Only the lines below between the ones containing "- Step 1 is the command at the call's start" and "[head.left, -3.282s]", inclusive, are to be reproduced, each exactly as it stands.

━━━━━━━━━━━━━━━━━━━━━━━━━━━━━━

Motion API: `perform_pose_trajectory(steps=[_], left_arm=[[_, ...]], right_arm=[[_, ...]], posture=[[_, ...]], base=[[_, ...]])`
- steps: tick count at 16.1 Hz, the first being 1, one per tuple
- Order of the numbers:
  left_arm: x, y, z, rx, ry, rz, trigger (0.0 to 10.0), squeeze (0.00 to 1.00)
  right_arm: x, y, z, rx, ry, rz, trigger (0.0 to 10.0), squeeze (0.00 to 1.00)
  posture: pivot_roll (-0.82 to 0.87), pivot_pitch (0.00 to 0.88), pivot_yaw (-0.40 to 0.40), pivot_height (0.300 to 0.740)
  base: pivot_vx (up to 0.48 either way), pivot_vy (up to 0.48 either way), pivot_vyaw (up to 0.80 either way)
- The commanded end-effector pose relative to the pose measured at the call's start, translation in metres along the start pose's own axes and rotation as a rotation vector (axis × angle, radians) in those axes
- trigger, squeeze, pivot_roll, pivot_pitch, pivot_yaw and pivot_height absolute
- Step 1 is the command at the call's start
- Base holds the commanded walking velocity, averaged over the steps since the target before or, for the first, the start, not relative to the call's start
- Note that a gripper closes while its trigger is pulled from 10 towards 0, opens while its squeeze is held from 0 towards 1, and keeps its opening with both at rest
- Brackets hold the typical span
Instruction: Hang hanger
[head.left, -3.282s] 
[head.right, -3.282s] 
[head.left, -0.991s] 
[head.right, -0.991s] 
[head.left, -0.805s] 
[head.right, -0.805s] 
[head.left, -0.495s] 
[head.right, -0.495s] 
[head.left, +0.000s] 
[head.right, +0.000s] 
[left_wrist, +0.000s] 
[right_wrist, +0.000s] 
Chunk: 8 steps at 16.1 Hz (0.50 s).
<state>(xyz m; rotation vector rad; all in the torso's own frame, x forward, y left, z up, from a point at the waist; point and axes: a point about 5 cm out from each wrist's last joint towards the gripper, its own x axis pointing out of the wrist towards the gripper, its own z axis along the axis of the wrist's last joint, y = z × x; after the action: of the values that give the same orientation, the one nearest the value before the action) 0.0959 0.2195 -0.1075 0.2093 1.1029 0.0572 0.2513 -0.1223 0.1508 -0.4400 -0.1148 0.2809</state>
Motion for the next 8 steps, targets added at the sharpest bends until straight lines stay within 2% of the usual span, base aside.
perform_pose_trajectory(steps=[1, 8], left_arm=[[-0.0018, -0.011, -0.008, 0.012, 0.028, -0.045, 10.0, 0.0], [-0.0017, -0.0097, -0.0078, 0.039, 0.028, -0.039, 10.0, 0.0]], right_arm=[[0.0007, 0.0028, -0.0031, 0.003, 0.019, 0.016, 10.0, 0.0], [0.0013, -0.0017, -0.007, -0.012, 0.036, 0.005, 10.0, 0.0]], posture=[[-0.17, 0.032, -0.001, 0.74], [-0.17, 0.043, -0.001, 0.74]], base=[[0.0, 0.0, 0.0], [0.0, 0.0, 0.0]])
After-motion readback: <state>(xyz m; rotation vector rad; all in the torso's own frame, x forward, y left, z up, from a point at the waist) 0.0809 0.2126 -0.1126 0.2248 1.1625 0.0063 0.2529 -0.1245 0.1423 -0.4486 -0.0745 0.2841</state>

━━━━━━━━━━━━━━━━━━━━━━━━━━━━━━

* Output for this task *
- Step 1 is the command at the call's start
- Base holds the commanded walking velocity, averaged over the steps since the target before or, for the first, the start, not relative to the call's start
- Note that a gripper closes while its trigger is pulled from 10 towards 0, opens while its squeeze is held from 0 towards 1, and keeps its opening with both at rest
- Brackets hold the typical span
Instruction: Hang hanger
[head.left, -3.282s] 

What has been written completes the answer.